The memo suggests Arise was run not by eminent scientists but by eminent tobacco companies. This impression is reinforced by another document in the tobacco archive, which explains how the group began. "In 1988 the US Surgeon General said: 'Nicotine was as addictive as heroin or cocaine.' The industry responded. A group of academics was identified and called together to: - review the science of substance abuse, - separate nicotine from these substances".
I sent a list of questions to Warburton, but he told me that he did not have time to answer them. Reading University replied that it knew Warburton's work had been sponsored by the tobacco companies. Indeed, the university itself had received over £300,000 from Arise, but "from the university's standpoint, the source of funding for Arise has always been vague". It revealed that "Professor Warburton and the University of Reading were in receipt of BAT research funding between 1995 and 2003". But at no time had it questioned this funding or sought to oblige Warburton to declare his interests in academic papers. Astonishingly, it suggested that this would amount to "censorship" and "restricting academic freedom".

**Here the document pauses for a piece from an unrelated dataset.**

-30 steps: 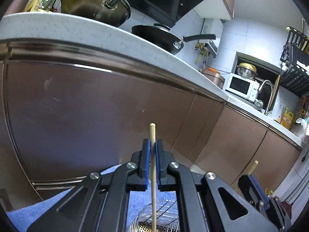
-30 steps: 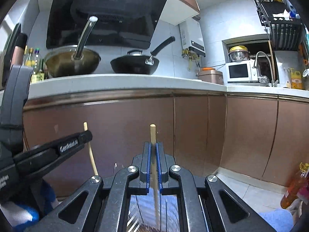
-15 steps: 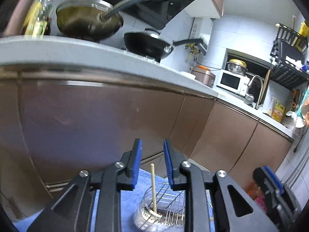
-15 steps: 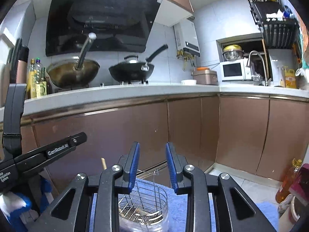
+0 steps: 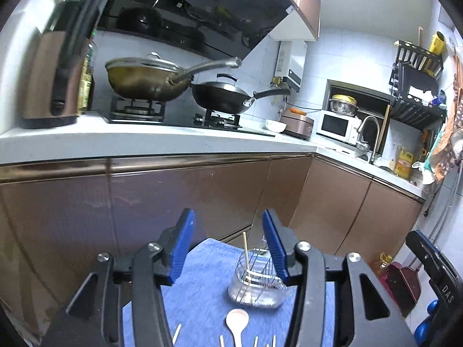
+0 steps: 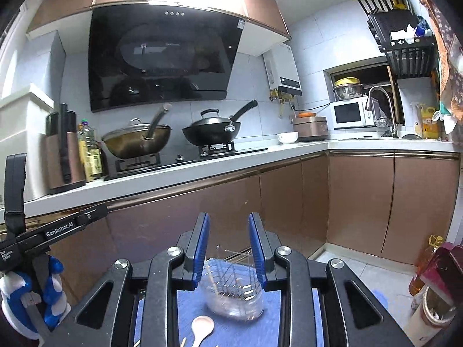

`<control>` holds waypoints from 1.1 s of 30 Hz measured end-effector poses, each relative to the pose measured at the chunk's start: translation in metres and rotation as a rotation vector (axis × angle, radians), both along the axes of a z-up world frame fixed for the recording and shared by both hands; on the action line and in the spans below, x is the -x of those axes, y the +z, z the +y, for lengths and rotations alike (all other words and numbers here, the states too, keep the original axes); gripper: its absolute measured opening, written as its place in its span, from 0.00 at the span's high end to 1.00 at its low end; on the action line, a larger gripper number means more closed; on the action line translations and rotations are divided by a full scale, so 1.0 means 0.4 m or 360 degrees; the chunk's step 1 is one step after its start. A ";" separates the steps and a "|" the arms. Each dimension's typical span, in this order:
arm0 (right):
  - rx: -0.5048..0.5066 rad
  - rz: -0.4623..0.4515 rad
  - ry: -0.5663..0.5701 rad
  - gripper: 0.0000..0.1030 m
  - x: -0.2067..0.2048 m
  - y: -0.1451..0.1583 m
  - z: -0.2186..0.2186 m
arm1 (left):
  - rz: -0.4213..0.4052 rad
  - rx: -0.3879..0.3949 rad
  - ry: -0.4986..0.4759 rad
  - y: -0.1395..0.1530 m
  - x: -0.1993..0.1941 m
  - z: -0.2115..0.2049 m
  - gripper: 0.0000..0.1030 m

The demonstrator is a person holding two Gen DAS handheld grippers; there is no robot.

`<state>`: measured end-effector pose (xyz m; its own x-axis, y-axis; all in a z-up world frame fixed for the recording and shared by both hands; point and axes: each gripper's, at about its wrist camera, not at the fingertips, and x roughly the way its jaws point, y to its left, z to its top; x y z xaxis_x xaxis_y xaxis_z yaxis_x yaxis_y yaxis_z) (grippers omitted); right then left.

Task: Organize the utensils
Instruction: 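Open the right gripper to drop the chopstick into the caddy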

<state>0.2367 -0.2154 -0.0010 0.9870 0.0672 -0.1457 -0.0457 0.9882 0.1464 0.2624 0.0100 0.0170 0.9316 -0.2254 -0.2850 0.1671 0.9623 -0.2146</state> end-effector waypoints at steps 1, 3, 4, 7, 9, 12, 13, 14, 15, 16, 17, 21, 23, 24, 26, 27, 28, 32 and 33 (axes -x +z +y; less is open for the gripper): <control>-0.0005 0.0000 0.0008 0.74 0.017 0.005 0.004 | 0.0001 0.0000 0.0000 0.006 0.026 0.011 0.54; -0.0027 0.0014 0.0021 0.71 0.052 0.009 0.008 | 0.0023 0.0005 -0.0009 0.011 0.059 0.027 0.52; -0.0046 0.0027 0.0029 0.71 0.067 0.008 0.009 | 0.0043 0.0006 -0.0014 0.010 0.076 0.035 0.52; -0.0086 0.0062 0.0037 0.71 0.102 0.006 0.011 | 0.0094 -0.0044 -0.0024 0.007 0.126 0.044 0.52; -0.0103 0.0083 0.0043 0.71 0.127 0.004 0.014 | 0.0120 -0.0071 -0.0050 0.004 0.154 0.042 0.52; -0.0124 0.0114 0.0057 0.71 0.156 0.004 0.020 | 0.0181 -0.0096 -0.0095 -0.002 0.187 0.036 0.52; -0.0129 0.0122 0.0062 0.71 0.161 0.005 0.022 | 0.0195 -0.0099 -0.0107 -0.004 0.195 0.035 0.52; -0.0136 0.0133 0.0072 0.71 0.170 0.005 0.024 | 0.0212 -0.0108 -0.0119 -0.007 0.205 0.032 0.52; -0.0141 0.0141 0.0079 0.71 0.178 0.004 0.026 | 0.0225 -0.0115 -0.0131 -0.009 0.214 0.030 0.52; -0.0144 0.0150 0.0086 0.71 0.185 0.003 0.027 | 0.0239 -0.0122 -0.0149 -0.012 0.223 0.027 0.52; -0.0145 0.0164 0.0091 0.71 0.193 0.002 0.029 | 0.0254 -0.0128 -0.0162 -0.015 0.229 0.025 0.52; -0.0181 0.0233 0.0110 0.71 0.197 -0.012 0.020 | 0.0336 -0.0154 -0.0234 -0.037 0.241 0.013 0.52; -0.0217 0.0302 0.0120 0.71 0.184 -0.029 0.011 | 0.0406 -0.0161 -0.0285 -0.061 0.235 0.002 0.52; -0.0224 0.0334 0.0119 0.71 0.178 -0.038 0.009 | 0.0441 -0.0157 -0.0312 -0.074 0.230 -0.003 0.53; -0.0238 0.0418 0.0126 0.71 0.159 -0.064 0.005 | 0.0519 -0.0152 -0.0369 -0.102 0.214 -0.018 0.53; -0.0251 0.0455 0.0138 0.71 0.152 -0.078 0.001 | 0.0553 -0.0156 -0.0391 -0.117 0.205 -0.026 0.53; -0.0272 0.0500 0.0149 0.71 0.142 -0.094 -0.003 | 0.0599 -0.0162 -0.0423 -0.138 0.194 -0.038 0.53; -0.0328 0.0679 0.0175 0.71 0.087 -0.164 -0.017 | 0.0751 -0.0182 -0.0520 -0.217 0.153 -0.078 0.59; -0.0340 0.0712 0.0185 0.72 0.076 -0.177 -0.020 | 0.0786 -0.0183 -0.0538 -0.234 0.142 -0.085 0.60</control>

The journal Psychopharmacology told me it was unaware Warburton had been taking money from tobacco firms. "It is an author's responsibility to disclose sources of funding, and widely understood that journals themselves do not expect to police this declaration." After a long career untroubled by questions about his interests or professional ethics, Warburton retired in 2003. He still lectures at Reading as an emeritus professor.
How much more science is being published in academic journals with undeclared interests like these? How many more media campaigns against "overregulation", the "compensation culture" or "unfounded public fears" have been secretly funded and steered by corporations? How many more undeclared recipients of corporate money have been appearing on the Today programme, providing free public relations for their sponsors? This case suggests that academia and the media have failed dismally to exercise sufficient scepticism. Surely there is one obvious question with which every journal and every journalist should begin. "Who's funding you?"